Breaking Down the Special Teams Struggles
This doesn’t tell the whole story, however. Lets break it down a bit further through the first 40 games. The Sabres have scored a woeful 17 power-play goals, while giving up 7 shorthanded goals (which is in fact, worst in the league). That gives them a plus-10 aggregate with the man advantage. When the team is shorthanded, they have surrendered 34 goals, while scoring 6 (which is good for second best in the league and one of the few bright spots on special teams. That gives the Sabres a minus-28 aggregate. Adding the two totals together leaves the team with 18 less goals than their opponents.
Inversely, lets look at how the team performance at even strength. The Buffalo Sabres have a goals for to goals against ratio of exactly one, meaning they’ve given up as many goals as they’ve scored while playing with the same number of skaters as the opposing team. That ration places them right in the middle of the pack with a league ranking of 15th. So, if the team was able to simply break even on special teams (meaning they have a goals against to goals for ratio of about one), they’d be right in the thick of the playoff race.
The Impact of Special Teams Play on the Franchise
Not only has the Buffalo Sabres special teams play affected the team’s season — with the team only having a two-percent chance of making the playoffs — but has begun to reshape the entire franchise.
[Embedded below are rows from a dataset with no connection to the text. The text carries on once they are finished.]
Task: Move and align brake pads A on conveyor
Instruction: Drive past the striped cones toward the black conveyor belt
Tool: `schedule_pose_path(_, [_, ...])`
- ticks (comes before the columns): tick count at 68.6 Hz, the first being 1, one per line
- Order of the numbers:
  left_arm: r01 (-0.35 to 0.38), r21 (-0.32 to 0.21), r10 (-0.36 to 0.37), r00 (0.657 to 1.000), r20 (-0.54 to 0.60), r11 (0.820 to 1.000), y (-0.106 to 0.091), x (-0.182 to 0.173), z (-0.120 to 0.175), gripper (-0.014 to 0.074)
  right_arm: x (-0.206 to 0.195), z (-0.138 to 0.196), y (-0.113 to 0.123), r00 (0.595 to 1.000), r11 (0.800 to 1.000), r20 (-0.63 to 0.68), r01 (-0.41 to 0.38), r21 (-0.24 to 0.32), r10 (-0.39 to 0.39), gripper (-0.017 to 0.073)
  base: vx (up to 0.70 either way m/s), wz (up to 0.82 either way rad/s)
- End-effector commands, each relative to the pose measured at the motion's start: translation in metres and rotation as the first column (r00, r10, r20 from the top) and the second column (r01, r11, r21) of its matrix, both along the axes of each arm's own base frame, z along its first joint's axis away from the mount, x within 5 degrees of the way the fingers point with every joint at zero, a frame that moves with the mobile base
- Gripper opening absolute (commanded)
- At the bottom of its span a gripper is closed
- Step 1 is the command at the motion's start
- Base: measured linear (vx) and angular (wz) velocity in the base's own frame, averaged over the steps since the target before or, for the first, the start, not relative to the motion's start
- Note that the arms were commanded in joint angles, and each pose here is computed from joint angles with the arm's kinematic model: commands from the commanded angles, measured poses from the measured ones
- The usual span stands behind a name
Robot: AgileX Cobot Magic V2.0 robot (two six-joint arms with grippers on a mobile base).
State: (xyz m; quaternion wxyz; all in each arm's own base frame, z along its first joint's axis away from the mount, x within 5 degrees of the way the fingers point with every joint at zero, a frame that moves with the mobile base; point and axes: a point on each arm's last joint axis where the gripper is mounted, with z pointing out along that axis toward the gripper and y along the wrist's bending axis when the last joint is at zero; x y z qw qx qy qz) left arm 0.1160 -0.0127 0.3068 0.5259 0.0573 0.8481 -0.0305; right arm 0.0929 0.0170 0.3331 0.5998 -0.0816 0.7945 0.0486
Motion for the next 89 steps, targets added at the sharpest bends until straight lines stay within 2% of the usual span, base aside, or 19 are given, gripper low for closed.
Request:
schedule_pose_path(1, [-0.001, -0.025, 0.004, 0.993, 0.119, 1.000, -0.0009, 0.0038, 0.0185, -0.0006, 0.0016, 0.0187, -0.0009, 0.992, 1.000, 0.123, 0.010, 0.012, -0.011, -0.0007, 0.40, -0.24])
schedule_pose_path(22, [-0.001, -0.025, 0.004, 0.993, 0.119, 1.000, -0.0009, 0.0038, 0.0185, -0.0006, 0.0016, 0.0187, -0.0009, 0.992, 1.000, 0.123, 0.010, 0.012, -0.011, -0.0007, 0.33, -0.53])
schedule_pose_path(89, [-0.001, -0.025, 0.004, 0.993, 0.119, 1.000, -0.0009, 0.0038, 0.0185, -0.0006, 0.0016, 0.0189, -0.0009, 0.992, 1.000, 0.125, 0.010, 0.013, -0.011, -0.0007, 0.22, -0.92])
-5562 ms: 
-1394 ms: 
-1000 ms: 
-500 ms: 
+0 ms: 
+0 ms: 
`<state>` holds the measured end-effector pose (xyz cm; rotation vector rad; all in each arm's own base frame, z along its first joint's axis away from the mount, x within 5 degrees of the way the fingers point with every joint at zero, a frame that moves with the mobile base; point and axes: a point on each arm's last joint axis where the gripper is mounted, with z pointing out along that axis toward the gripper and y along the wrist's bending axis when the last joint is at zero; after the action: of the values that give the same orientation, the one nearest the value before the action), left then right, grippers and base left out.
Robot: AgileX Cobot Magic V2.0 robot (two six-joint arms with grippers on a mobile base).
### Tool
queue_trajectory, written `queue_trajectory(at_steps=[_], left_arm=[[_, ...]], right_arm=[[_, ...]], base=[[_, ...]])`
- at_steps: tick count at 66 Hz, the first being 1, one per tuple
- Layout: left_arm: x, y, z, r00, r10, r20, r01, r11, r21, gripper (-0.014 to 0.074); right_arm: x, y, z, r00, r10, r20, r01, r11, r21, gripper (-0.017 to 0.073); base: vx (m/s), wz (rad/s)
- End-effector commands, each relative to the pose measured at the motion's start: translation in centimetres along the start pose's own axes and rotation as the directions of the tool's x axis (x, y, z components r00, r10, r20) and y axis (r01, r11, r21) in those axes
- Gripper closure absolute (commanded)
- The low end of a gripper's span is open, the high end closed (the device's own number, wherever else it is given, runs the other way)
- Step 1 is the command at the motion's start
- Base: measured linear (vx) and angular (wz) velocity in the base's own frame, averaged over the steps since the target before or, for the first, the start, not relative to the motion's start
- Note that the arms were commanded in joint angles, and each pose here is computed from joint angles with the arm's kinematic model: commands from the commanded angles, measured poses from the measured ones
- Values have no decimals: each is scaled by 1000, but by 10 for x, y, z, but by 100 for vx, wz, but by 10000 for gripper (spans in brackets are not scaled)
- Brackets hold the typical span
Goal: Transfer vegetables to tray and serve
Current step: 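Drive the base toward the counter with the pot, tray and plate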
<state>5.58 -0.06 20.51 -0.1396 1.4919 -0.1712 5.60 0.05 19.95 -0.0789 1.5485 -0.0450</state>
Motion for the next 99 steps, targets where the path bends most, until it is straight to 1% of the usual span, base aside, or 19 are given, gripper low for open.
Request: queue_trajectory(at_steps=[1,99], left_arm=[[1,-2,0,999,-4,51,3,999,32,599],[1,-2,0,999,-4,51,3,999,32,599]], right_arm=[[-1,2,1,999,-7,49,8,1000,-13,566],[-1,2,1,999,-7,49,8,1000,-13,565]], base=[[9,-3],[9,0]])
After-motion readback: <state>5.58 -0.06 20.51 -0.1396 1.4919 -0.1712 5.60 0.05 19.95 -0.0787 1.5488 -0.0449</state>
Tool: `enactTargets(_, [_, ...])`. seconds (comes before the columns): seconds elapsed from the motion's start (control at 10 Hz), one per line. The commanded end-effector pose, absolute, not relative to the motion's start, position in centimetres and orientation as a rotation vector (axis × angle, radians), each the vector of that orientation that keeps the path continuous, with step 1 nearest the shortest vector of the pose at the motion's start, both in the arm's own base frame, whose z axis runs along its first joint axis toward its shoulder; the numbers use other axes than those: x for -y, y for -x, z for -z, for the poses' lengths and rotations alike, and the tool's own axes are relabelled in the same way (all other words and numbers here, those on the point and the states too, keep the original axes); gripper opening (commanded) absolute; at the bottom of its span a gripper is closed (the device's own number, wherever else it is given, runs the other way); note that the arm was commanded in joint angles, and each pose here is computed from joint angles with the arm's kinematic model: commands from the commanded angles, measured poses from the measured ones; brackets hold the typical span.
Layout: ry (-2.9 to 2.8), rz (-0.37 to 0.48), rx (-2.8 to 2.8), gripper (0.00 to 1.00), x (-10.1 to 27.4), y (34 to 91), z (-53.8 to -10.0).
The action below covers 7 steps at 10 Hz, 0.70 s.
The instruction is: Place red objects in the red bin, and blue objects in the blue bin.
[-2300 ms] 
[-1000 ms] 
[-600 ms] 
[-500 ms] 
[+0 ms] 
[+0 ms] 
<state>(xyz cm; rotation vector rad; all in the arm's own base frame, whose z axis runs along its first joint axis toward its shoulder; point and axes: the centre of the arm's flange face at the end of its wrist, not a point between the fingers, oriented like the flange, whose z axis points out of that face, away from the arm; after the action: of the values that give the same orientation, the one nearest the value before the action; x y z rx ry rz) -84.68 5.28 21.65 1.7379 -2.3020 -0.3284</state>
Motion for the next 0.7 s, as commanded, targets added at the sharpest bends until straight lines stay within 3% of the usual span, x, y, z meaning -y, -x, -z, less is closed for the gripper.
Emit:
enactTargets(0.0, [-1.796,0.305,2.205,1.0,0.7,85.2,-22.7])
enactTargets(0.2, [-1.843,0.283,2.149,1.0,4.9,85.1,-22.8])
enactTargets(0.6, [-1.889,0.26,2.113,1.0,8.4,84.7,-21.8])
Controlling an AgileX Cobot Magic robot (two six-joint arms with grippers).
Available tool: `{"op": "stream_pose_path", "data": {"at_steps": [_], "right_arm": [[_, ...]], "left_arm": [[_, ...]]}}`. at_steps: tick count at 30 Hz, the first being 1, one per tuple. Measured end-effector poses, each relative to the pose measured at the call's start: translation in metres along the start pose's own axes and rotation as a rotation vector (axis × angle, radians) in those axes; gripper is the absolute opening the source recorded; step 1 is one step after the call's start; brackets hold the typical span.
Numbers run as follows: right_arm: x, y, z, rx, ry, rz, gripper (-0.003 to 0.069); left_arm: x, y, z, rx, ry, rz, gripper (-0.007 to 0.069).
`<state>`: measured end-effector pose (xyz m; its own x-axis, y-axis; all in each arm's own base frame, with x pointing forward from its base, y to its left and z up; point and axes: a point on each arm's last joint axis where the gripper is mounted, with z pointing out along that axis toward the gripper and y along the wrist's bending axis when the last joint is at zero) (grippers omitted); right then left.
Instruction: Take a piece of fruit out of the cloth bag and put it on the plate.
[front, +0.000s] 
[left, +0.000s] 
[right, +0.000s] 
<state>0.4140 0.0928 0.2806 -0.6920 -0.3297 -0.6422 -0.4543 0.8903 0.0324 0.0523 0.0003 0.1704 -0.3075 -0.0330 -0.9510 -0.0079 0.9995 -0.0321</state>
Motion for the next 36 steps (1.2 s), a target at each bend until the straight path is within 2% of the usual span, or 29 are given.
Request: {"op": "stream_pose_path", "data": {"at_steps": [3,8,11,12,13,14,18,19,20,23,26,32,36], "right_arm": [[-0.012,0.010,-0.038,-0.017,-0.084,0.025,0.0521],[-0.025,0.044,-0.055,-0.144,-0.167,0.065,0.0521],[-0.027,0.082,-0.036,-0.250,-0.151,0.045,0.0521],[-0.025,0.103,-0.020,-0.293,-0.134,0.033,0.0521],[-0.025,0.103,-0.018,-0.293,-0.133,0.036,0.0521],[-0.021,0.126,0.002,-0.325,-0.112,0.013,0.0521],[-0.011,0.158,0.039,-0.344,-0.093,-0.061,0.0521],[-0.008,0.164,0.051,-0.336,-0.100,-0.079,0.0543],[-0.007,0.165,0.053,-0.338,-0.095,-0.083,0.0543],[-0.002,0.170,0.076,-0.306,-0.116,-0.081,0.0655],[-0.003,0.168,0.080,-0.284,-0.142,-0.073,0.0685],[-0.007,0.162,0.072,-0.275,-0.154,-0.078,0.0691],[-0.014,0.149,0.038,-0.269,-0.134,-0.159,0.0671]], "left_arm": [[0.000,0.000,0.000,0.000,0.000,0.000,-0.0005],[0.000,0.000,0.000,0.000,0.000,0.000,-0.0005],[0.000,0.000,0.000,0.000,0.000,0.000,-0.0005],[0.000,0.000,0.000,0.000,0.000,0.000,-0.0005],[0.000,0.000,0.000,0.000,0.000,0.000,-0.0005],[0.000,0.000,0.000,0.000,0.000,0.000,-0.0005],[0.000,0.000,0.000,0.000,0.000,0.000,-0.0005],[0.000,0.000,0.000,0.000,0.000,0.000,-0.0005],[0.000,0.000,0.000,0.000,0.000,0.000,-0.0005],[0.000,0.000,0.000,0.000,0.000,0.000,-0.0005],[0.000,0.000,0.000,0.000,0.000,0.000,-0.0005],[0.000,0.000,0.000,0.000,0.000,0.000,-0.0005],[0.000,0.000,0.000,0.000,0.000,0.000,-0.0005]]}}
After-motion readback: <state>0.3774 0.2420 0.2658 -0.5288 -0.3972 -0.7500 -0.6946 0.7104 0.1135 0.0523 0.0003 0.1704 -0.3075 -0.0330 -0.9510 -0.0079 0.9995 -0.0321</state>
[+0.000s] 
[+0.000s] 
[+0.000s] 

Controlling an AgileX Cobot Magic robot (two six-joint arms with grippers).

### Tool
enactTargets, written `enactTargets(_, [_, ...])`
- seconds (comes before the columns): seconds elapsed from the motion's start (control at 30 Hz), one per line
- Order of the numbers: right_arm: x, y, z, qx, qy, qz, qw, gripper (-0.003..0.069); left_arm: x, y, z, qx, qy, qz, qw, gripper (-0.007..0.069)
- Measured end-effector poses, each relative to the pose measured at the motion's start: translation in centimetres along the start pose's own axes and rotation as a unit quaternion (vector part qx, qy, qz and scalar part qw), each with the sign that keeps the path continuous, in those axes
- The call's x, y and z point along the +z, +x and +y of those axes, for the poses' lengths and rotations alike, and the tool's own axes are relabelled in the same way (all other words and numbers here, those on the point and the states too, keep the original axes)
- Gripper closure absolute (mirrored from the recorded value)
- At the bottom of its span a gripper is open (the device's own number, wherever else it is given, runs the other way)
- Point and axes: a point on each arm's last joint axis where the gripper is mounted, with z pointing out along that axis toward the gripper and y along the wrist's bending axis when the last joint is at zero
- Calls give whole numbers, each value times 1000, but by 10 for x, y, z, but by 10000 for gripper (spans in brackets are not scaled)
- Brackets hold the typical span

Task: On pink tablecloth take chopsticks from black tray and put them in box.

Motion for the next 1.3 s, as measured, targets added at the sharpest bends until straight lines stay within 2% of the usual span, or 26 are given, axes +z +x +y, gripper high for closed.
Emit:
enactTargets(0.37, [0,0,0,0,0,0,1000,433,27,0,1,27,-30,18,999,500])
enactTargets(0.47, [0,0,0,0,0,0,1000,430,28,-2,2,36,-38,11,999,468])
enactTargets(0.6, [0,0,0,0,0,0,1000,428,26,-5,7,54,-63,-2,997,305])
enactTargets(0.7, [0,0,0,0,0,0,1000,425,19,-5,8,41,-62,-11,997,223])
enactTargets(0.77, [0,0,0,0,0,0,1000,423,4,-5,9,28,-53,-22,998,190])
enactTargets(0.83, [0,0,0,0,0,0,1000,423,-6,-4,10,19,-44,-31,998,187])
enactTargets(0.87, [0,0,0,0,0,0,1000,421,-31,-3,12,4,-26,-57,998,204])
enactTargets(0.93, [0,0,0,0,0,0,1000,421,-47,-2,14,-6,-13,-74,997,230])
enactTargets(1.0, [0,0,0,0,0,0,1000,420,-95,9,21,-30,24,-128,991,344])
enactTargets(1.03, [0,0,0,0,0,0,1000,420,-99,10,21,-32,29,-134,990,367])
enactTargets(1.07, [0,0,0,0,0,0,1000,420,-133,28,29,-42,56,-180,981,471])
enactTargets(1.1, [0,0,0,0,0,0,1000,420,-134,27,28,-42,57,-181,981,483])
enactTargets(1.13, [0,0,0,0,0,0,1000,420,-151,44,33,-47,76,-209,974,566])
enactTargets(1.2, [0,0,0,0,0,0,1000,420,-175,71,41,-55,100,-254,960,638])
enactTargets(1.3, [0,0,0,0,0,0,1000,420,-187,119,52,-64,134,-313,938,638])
If the team was currently occupying one of the top-eight playoff spots in the Eastern Conference, former head coach Lindy Ruff would still be behind the bench and former captain Jason Pominville would still be anchoring the team’s top line instead of helping the Minnesota Wild to make to the postseason.
And, this only appears to be the tip of the iceberg for change in Buffalo. Rumors have General Manager Darcy Regier on the hot seat as well as Thomas Vanek, Drew Stafford and Ryan Miller on the trading block, when we arrive at the offseason. Again, if the team was on the verge of qualifying for the postseason, none of these topics would be discussed right now.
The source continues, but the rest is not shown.